TASK GOAL
Nothing but the pictures may be dropped; the rest of the listing is to be written out exactly.

[DATASET CONTENT]

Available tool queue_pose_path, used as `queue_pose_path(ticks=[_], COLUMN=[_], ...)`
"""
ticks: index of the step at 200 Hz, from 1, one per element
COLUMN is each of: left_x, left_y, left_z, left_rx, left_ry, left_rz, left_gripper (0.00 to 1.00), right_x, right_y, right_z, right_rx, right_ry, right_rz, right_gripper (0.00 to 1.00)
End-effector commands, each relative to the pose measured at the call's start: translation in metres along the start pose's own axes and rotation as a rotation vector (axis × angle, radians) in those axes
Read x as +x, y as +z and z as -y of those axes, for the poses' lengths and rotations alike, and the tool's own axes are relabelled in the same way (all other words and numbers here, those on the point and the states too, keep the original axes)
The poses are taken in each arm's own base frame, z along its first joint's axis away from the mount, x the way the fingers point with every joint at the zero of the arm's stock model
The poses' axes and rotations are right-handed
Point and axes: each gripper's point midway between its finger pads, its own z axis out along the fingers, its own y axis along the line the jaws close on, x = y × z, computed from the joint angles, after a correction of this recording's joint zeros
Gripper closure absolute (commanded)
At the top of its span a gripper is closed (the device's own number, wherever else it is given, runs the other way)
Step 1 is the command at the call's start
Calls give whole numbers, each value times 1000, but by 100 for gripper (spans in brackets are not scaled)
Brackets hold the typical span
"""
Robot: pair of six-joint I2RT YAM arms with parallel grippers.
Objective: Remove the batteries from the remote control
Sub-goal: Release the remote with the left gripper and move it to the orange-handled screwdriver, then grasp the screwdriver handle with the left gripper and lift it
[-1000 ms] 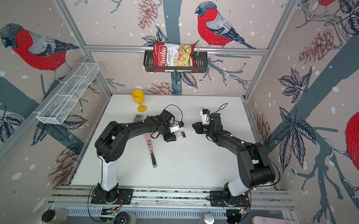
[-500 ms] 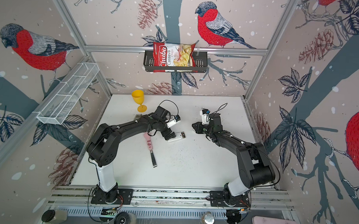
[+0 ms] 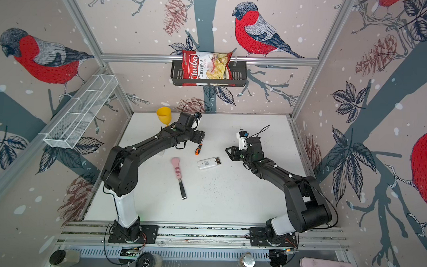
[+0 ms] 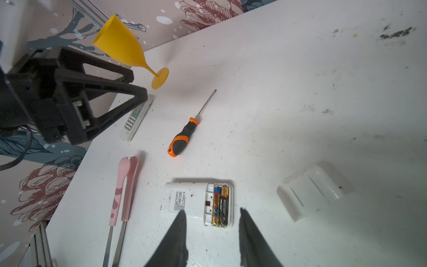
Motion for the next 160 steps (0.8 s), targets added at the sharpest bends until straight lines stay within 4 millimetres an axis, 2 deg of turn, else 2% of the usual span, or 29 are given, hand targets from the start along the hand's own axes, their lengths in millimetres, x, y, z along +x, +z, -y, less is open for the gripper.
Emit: queue_pose_path(ticks=[1,31,93,126,160], left_x=[23,42,68,77,81], left_y=[11,23,48,55,61], left_z=[-6,-8,17,8,0], left_rx=[-40,-65,-83,-138,-167], left_ry=[-105,-179,-150,-173,-200], left_rz=[-97,-127,-203,-220,-232], left_gripper=[26,35,38,46,49], right_x=[-10,-14,-15,-17,-15], right_y=[-5,-12,-13,-12,-9], right_z=[-4,-6,-12,-16,-17], right_rx=[3,10,1,-11,-19], right_ry=[-8,-10,-2,-2,1], right_rz=[45,75,92,101,90], right_gripper=[58,57,55,55,55])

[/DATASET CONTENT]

SOLUTION TO THIS TASK
Available tool queue_pose_path, used as `queue_pose_path(ticks=[_], COLUMN=[_], ...)`
"""
ticks: index of the step at 200 Hz, from 1, one per element
COLUMN is each of: left_x, left_y, left_z, left_rx, left_ry, left_rz, left_gripper (0.00 to 1.00), right_x, right_y, right_z, right_rx, right_ry, right_rz, right_gripper (0.00 to 1.00)
End-effector commands, each relative to the pose measured at the call's start: translation in metres along the start pose's own axes and rotation as a rotation vector (axis × angle, radians) in those axes
Read x as +x, y as +z and z as -y of those axes, for the poses' lengths and rotations alike, and the tool's own axes are relabelled in the same way (all other words and numbers here, those on the point and the states too, keep the original axes)
The poses are taken in each arm's own base frame, z along its first joint's axis away from the mount, x the way the fingers point with every joint at the zero of the arm's stock model
The poses' axes and rotations are right-handed
Point and axes: each gripper's point midway between its finger pads, its own z axis out along the fingers, its own y axis along the line the jaws close on, x = y × z, computed from the joint angles, after a correction of this recording's joint zeros
Gripper closure absolute (commanded)
At the top of its span a gripper is closed (the device's own number, wherever else it is given, runs the other way)
Step 1 is the command at the call's start
Calls give whole numbers, each value times 1000, but by 100 for gripper (spans in brackets are not scaled)
Brackets hold the typical span
"""
Robot: pair of six-joint I2RT YAM arms with parallel grippers.
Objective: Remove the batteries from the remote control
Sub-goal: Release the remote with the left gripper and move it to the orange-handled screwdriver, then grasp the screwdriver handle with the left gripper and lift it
[-1000 ms] 
[-500 ms] 
[+0 ms] 
[+0 ms] 
Motion for the next 160 steps (0.8 s), targets added at the sharpest bends until straight lines stay within 4 millimetres an axis, 2 deg of turn, else 2% of the usual span, or 29 are given, hand targets from the start along the hand's own axes, their lengths in millimetres, x, y, z along +x, +z, -y, less is open for the gripper.
Emit: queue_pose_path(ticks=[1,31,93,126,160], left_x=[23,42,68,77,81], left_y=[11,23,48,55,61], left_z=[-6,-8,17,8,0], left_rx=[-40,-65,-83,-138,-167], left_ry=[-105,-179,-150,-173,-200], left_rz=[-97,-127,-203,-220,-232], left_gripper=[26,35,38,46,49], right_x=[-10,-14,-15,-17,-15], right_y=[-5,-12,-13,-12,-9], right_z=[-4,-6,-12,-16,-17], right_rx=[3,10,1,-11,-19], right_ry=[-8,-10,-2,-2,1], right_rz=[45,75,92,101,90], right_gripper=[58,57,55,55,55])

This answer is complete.